We also stood in the place where new arrivals (who were selected for immediate extermination) assembled outside and were told to disrobe for a shower. The SS told them to pile their belongings neatly for easy retrieval after the shower. Next we walked into the shower room which was really the gas chamber. I’m not sure, but the room seemed like it was about 40' X 60’...not that big. There were shower fixtures as well as inch-diameter holes in the ceiling where Zyklon B was poured into the chamber. Death was slow and painful, taking nearly 20 minutes. We then walked into the adjacent room, the crematorium, where the bodies were immediately fed into 3 large ovens and burned.
Atrocities like these should never occur again, but they do. Unfortunately, the jump from playground bullying to the abuses at Auschwitz or Abu Ghraib doesn’t take much when mob behavior is at play.


Crematorium








Barracks - the only pictures we were allowed to take inside.

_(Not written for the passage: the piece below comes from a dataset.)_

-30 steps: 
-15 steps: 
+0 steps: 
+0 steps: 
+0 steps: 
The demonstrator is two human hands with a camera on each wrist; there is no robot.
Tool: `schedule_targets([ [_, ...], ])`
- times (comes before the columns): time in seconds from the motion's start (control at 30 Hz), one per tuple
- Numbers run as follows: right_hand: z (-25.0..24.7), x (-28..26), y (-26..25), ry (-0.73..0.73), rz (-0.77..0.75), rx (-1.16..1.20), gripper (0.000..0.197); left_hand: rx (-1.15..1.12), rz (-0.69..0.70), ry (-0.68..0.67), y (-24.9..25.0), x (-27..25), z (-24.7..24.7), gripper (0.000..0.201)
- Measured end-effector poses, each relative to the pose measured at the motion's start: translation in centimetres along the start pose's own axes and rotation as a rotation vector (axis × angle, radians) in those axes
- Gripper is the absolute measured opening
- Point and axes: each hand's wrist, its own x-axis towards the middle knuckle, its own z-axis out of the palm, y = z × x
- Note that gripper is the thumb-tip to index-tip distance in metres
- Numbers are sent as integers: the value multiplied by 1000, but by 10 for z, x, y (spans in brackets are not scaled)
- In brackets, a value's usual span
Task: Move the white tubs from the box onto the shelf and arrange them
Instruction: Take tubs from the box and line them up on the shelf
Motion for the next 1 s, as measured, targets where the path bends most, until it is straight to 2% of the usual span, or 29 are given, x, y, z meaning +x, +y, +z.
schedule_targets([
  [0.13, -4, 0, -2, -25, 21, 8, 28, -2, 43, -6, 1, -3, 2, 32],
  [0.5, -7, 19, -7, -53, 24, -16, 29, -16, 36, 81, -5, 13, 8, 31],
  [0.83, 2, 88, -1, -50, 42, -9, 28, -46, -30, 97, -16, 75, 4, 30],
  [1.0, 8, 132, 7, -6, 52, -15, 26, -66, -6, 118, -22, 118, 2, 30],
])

You can see the Jewish Star of David that someone carved near the top of this barrack.




Never forget.

2 comments:

sk said...

This post is painful to read, but thanks for sharing. I had a hard time with the museum in DC and imagine this would be so much harder. We must never forget these events and we must be ever vigilant to keep them from continuing to happen.

Unknown said...

What an AMAZING opportunity you've had, to see this up close and personal. Thank you for sharing with us.